TIM is thermally conductive viscous material applied between heat contacts. There's some between your dies and the IHS, and then some between the IHS and your waterblock/heatsink. Its purpose is to smooth out the conducting surface, which is dotted with microscopic pits that would otherwise preclude contact. TIM is one or two orders of magnitude less thermally conductive than metals making direct contact, but much more conductive than the air which would otherwise fill these regions. Thermal conductance is measured in W/Km (watts per kelvin-meter).

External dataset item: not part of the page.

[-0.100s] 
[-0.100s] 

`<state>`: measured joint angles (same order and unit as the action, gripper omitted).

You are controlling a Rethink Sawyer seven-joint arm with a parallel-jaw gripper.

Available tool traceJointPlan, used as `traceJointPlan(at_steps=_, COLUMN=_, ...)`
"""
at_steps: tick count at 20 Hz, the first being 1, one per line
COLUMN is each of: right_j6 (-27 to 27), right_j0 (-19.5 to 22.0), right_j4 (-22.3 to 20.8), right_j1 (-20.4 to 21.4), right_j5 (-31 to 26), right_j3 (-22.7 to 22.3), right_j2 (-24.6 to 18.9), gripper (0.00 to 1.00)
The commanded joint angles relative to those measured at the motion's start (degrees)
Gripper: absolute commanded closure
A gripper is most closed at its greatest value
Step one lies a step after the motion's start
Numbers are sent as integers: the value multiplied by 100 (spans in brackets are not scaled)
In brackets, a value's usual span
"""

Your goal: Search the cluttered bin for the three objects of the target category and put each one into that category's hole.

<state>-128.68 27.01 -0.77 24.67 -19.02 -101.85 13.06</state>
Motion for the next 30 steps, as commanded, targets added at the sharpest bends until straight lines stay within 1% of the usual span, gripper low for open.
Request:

  • I don't delid my processors, but it's an intriguing idea. Delidding is the removal of the processor's integrated heat spreader. The IHS is the metal cover atop your processor. The actual heat-generating die elements tend to be only a small portion of this total area (the remainder is mostly devoted to pins). Delidding is a bet that you have better thermal interface material than what was used between the die(s) and the IHS. This was absolutely true in the past, but modern processors often use an indium soldering solution that is just about as good, IMHO, as anything you're going to do.
  • Liquid metal is conductive thermal paste. It is more thermally conductive than non-metal pastes, which is Good. It will short out any electronics it touches, which is Bad. I don't mess with it. The place to use liquid metal IMHO is between the die and IHS when delidding. In this case it's contained, and you're usually replacing a crap TIM. Liquid metal's thermal conductance is no better than a good indium solder, so there's just no point with a good die-to-IHS TIM. Atop the IHS, it's unlikely that liquid metal will beat quality non-conducting paste by more than one or two degrees.
  • No matter your cooling strategy, you'll be fucked without properly-applied high-quality thermal paste. It is easy to apply too little or too much. Application of the waterblock/heatsink will spread the paste for you; you want a very thin layer across the entirety of the integrated heat spreader. A thick layer will absolutely cause problems. Thermal paste ought be replaced every few years.

Air cooling

  • Modern tower CPU coolers are pretty damn good, and can handle most processors without getting very loud or allowing the chip to get too hot. A top-of-the-line bequiet! or Noctua tower cooler can be had for $100, and will serve most people just fine. Get one, slap on some case fans, and you're done. GPU air coolers are not generally as capable (just look at the power draw of modern GPUs vs CPUs); if you intend to make heavy use of a powerful GPU, you'll be making a lot of noise. Air coolers are not generally well-suited for overclocking, but it depends entirely on how much power the die is drawing.

Water cooling

  • I skipped over AIOs (all-in-ones, aka "closed loops") entirely, opting for a custom loop out of the gate. An AIO will consist of a waterblock with integrated pump, a radiator, tubing to connect the two, and fans on said radiator. AIOs are significantly cheaper, easier to install, simpler to work with, and don't end up requiring a bunch of small expensive attachments. You buy it, install it, and you're done. They have limited lifetimes due to coolant loss, though I wouldn't be at all surprised if someone brought out a refillable AIO. They're comparable to the best air coolers with regards to cooling capability, though they'll likely run quieter.
  • This is an expensive hobby. I'm lucky enough to have essentially unlimited funds, as I'm a software engineer of twenty+ years with no dependents (this is a radically different situation from when I was growing up, and essentially had to collect components tossed by school). If you can't make a $100 purchase without thinking about it, you probably don't have the money for watercooling.